-- Exercise prompt --
Please report every line of the listing below that has the word "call" in it.

_ _ _ _ _ _ _

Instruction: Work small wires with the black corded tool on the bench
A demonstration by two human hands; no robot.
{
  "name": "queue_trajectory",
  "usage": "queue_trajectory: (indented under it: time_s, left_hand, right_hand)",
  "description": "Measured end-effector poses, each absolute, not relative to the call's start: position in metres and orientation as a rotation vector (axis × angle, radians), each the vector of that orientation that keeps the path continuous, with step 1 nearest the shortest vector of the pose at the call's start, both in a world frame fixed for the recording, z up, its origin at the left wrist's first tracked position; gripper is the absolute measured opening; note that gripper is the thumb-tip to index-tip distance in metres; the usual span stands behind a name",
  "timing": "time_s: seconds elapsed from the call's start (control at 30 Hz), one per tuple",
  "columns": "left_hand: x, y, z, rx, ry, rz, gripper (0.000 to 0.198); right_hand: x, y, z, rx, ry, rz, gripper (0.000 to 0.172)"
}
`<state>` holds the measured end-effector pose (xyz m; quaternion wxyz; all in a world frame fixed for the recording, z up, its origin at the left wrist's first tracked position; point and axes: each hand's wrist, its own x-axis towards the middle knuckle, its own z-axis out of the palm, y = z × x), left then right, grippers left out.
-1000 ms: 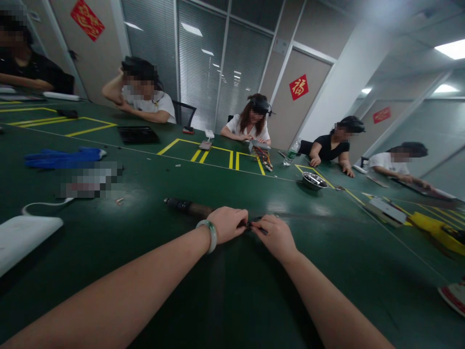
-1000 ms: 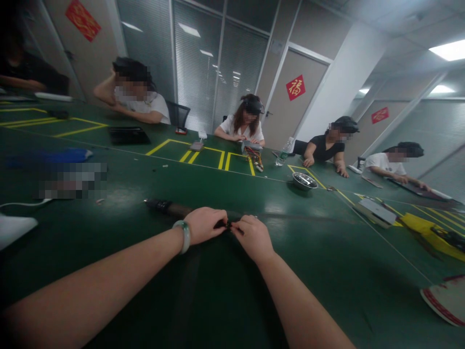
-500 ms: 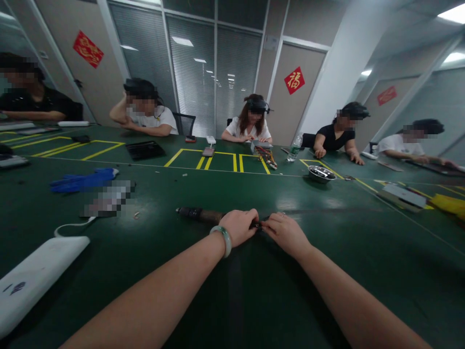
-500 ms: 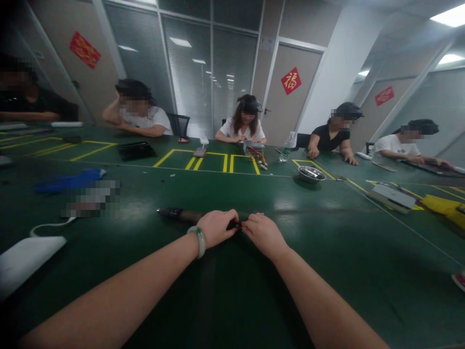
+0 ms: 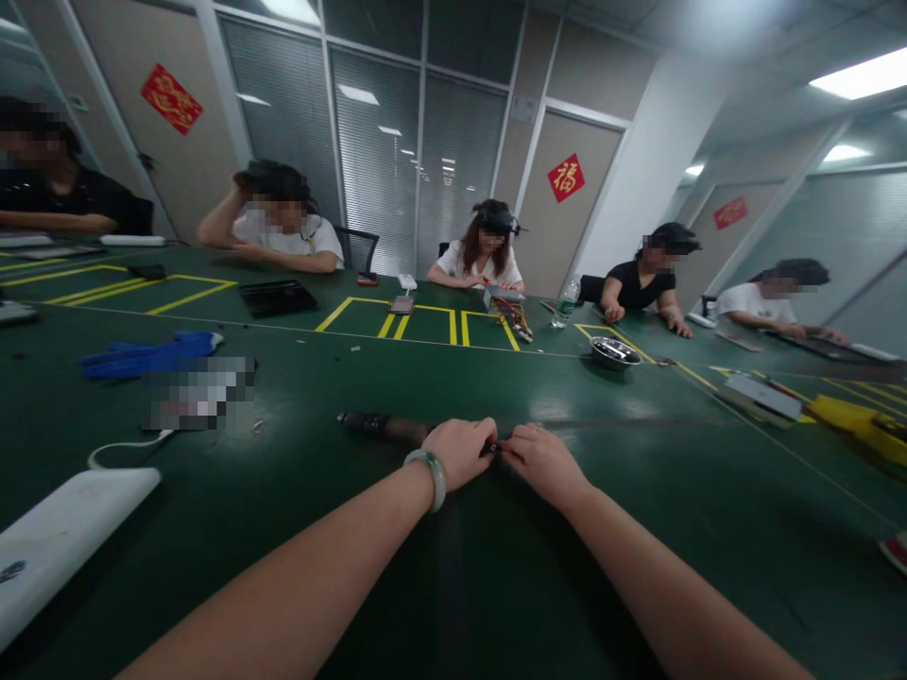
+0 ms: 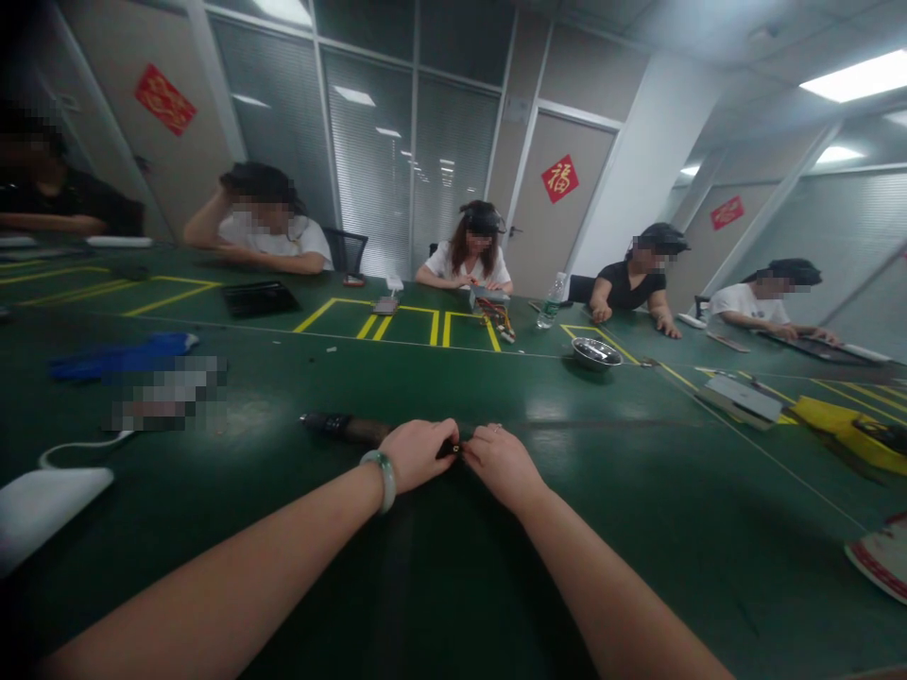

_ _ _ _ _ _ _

-- Task output --
  "description": "Measured end-effector poses, each absolute, not relative to the call's start: position in metres and orientation as a rotation vector (axis × angle, radians), each the vector of that orientation that keeps the path continuous, with step 1 nearest the shortest vector of the pose at the call's start, both in a world frame fixed for the recording, z up, its origin at the left wrist's first tracked position; gripper is the absolute measured opening; note that gripper is the thumb-tip to index-tip distance in metres; the usual span stands behind a name",
  "timing": "time_s: seconds elapsed from the call's start (control at 30 Hz), one per tuple",

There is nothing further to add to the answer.